Take the line containing "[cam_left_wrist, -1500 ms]" and every line after it to the end of the data, and write them out exactly as they appear.

====== DATASET EXTRACT ======

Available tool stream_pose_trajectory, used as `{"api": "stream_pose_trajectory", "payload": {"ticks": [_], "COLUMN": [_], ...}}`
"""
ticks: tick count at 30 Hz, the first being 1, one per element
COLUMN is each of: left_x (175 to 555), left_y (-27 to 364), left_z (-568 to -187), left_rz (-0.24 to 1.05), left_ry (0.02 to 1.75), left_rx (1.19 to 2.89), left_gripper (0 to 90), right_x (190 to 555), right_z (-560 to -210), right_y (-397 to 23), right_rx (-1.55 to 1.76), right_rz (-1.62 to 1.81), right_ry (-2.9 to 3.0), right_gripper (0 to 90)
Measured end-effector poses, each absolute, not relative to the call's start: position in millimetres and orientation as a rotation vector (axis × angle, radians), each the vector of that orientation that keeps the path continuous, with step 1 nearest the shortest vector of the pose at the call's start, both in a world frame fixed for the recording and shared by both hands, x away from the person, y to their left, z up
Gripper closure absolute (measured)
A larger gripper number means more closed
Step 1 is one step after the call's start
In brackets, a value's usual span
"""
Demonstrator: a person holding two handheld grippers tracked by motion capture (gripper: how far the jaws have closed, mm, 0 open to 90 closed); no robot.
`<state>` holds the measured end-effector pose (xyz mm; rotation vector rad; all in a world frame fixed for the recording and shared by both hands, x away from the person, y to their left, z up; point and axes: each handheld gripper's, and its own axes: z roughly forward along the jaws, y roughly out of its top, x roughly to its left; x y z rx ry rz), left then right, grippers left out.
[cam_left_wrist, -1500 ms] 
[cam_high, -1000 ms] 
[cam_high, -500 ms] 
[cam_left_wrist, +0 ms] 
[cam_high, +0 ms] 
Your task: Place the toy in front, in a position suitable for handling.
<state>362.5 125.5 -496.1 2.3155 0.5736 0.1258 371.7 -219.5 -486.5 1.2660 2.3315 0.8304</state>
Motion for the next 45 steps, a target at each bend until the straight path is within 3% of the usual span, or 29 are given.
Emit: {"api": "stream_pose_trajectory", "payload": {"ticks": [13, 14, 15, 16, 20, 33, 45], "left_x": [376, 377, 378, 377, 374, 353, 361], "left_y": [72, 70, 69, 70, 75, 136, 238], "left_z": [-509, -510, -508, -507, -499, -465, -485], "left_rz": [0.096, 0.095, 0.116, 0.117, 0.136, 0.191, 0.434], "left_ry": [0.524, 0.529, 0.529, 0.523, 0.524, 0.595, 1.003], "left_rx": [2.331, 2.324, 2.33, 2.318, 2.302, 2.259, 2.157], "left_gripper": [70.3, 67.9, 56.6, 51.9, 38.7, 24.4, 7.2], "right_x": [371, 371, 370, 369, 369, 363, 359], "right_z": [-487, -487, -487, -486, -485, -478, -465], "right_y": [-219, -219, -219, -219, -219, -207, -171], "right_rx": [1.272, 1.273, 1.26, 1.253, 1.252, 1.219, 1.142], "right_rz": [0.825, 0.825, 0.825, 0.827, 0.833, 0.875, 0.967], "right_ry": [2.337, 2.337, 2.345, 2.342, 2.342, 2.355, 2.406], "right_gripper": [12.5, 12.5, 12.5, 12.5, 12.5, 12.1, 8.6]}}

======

| ANSWER TO THIS EXERCISE |
[cam_left_wrist, -1500 ms] 
[cam_high, -1000 ms] 
[cam_high, -500 ms] 
[cam_left_wrist, +0 ms] 
[cam_high, +0 ms] 
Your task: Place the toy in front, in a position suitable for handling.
<state>362.5 125.5 -496.1 2.3155 0.5736 0.1258 371.7 -219.5 -486.5 1.2660 2.3315 0.8304</state>
Motion for the next 45 steps, a target at each bend until the straight path is within 3% of the usual span, or 29 are given.
Emit: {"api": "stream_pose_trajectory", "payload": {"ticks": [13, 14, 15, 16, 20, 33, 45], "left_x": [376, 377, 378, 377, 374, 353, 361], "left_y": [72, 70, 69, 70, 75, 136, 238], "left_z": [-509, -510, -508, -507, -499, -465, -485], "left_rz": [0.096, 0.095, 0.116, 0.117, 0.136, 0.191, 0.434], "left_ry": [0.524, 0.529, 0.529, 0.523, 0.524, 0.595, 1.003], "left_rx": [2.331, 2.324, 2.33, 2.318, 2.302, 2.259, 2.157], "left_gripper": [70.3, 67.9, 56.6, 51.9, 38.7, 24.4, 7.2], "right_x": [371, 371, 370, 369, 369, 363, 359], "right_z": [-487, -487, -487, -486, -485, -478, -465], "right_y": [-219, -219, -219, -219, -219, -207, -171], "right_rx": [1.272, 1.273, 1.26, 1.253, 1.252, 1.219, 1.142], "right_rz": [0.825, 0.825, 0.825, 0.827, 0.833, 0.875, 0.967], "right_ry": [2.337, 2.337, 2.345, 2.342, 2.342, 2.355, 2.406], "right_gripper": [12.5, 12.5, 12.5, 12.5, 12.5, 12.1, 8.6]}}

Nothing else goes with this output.